Work instruction —
Give the whole listing below once more, exactly, without pictures.

Data segment —

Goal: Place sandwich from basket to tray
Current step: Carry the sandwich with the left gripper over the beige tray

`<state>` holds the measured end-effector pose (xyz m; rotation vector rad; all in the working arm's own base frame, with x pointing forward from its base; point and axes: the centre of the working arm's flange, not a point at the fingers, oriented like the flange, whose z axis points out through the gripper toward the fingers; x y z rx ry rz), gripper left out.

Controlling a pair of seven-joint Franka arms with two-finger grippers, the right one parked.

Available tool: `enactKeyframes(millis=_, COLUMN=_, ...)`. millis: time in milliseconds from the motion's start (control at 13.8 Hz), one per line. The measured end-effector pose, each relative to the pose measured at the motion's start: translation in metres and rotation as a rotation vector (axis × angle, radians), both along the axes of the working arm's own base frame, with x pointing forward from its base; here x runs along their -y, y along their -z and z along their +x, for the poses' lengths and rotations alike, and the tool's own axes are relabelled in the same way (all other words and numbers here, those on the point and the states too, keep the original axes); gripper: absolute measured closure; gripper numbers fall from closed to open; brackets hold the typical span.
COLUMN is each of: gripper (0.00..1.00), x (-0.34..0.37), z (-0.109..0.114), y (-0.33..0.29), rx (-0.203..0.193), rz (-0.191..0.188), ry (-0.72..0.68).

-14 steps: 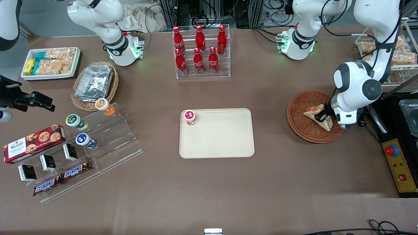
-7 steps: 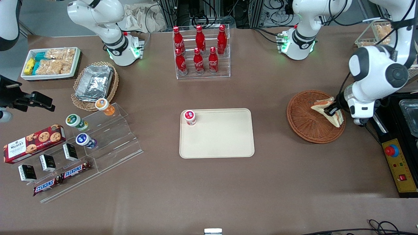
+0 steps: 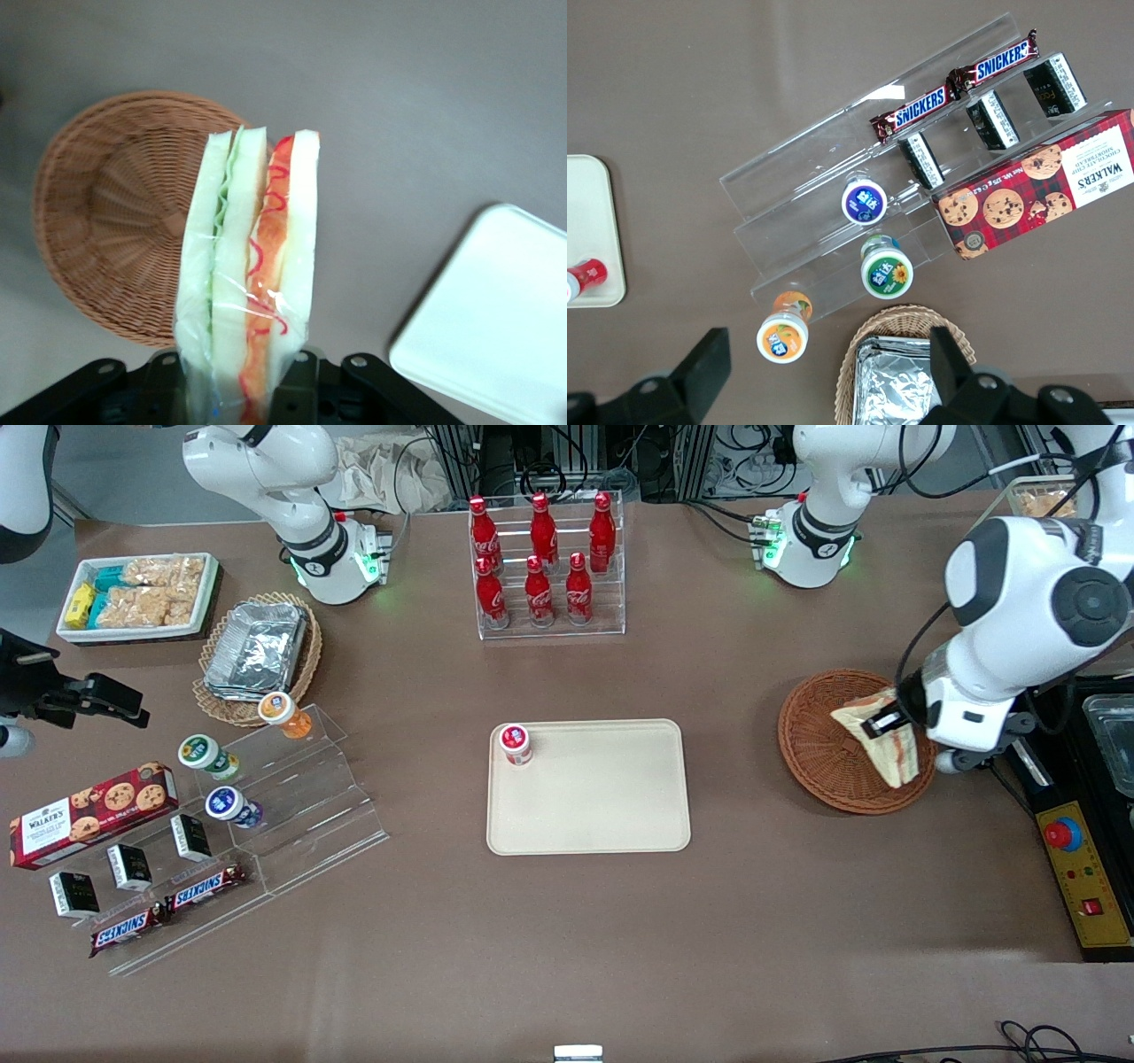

Solution to the exercise —
Goal: Place sandwich from basket to tray
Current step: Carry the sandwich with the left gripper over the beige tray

`<state>` holds the measured end-effector pose (xyz m; rotation vector rad; all in the working arm's own base frame, with x pointing forward from its base; point and axes: the centre of the working arm's flange, not a point at the fingers, oriented like the flange, whose z axis points out through the gripper toward the fingers; x y z rx ry rz), gripper left out.

Controlling a pair of seven-joint Franka arms with two-finger grippers, the right one parked.

Available tool: `enactKeyframes(millis=_, COLUMN=_, ...)`. millis: time in milliseconds from the motion's start (control at 13.8 Hz), one per line. The measured end-effector pose, each relative to the pose measured at the motion's start: translation in metres and rotation as a rotation vector (axis × angle, radians), both along the axes of the working arm's own base frame, with x pointing forward from its base; here x runs along their -y, y along their -z and z along their +x, for the poses' lengths and rotations alike, and the tool's own axes are relabelled in the same way (all other words and numbers here, those on the point and the states too, keep the original axes); gripper: absolute measured closure; gripper numbers fall from closed to open; brackets hold the typical span.
COLUMN is each of: gripper (0.00..1.00), x (-0.34..0.37), z (-0.109..0.114), y (-0.33..0.29), rx (-0.203..0.193), rz (-0.191..0.188), ry (-0.72..0.68).

-14 steps: 
-7 steps: 
+0 steps: 

This response is done.